Fantasy tends to deal with the big facts of life – birth, death, love, evil; it’s quite surprising then that it neglects to write about growing old. But the process is important. It’s a fact of matter. People age. Wizards grow old, as do witches, and the growth changes them, like it changes us. The boy is not the wobbly old man he grew up into, and though knowing the boy will help you understand the man, there is so much more to him. It is when you’re growing up that life reveals to you just how wily it can be; which maybe why teenagers are so difficult, and the twenties are depressing times. 
People around me are always telling me how they don’t recognize themselves anymore, or how choices made three years ago fail to make sense now. Or how you’d never imagined growing up that you’d end up this way but it’s so obvious now that you are. I wish more stories evoked that feeling, and brought out the sheer normalcy of change. And the change only accelerates with time. I’m nothing like the girl who started this blog six years ago, I’m unimaginably altered. I lose interest in many book characters because they have failed to alter in that way, because they seem a little too similar. I mean, is reality always as neat as Rowling writes it. Does a boy good at Herbology become a professor of Herbology? And all those high school couples make it, and all their children are good friends, and life is wrapped up in glitter-paper with a big fat pink bow on it. 
It often wonder about all the young adult heroes from stories I have liked, whatever happened to Lyra Belaqua after the events of His Dark Materials? Can I have a new book with her all grown up? And one with her as an old woman too? I can think of only one other example of such an ageing main character, and that is Christopher Chant from the Chrestomanci series by Diana Wynne Jones. Yet no one has done it quite so substantially as Le Guin. I feel this theme might have been explored a lot more with superheroes. (Edit: I found a song and a kind of review of Frank Miller’s The Dark Knight Returns in the first two seconds of Googling, so there ought to be more.) In the Earthsea books, life, real bloody fleshy life, happens between two books. In every consecutive book, Ged has grown years older. And through the series, we learn about the years between the books only through how different he has become.
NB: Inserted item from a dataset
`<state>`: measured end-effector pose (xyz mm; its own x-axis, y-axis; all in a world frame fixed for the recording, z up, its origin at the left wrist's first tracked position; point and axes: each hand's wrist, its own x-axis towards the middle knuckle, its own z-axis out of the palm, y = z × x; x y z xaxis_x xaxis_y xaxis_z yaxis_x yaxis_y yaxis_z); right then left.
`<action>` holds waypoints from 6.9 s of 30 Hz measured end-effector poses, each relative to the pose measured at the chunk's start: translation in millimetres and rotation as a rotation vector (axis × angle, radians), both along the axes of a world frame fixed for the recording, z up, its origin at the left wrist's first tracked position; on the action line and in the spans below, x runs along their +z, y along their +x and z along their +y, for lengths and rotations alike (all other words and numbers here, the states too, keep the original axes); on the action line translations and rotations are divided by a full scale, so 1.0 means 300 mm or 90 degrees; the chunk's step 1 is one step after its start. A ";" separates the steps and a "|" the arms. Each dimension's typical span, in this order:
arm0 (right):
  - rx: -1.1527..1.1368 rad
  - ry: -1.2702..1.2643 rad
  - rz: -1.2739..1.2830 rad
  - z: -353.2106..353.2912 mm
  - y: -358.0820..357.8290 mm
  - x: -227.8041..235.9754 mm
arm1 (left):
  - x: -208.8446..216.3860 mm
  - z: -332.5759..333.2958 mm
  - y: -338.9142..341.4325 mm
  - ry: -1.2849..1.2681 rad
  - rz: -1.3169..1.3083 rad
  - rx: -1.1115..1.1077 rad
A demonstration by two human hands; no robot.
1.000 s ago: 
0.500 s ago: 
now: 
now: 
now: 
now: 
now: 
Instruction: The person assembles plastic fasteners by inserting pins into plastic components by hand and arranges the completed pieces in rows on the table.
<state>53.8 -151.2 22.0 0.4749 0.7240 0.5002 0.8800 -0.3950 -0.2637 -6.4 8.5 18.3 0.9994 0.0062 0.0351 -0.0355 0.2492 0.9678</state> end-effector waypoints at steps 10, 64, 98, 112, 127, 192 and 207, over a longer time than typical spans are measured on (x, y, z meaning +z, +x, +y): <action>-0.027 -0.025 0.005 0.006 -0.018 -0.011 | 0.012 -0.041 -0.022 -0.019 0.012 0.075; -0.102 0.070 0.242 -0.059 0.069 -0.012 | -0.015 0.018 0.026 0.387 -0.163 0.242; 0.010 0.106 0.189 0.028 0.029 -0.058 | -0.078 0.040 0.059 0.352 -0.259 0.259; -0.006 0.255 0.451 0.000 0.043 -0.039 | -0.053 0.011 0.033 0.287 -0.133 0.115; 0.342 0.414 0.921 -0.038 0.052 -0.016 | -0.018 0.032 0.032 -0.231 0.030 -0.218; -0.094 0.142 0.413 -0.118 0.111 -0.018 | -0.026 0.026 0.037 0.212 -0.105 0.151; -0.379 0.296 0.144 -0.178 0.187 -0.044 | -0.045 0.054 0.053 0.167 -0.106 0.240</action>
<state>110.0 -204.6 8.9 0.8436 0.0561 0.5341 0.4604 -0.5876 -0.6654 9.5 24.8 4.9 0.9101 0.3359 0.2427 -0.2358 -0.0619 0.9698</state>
It’s a hook, a big beautiful hook. Once you get a taste of her style, wanting to find out what the characters will be like later becomes a very good reason to read the next book in the series. I went on an Earthsea spree, buying Kindle editions to save delivery time, though I don’t actually own a Kindle, and hence had to read on the cloud reader. Couple the maturity of her writing (the pet themes of sex and feminism, identity and bravery) with her vivid wordsmithery, add into the mix this trick, and you have a very clever set of books. Do read the series, especially if you love fantasy, but even otherwise.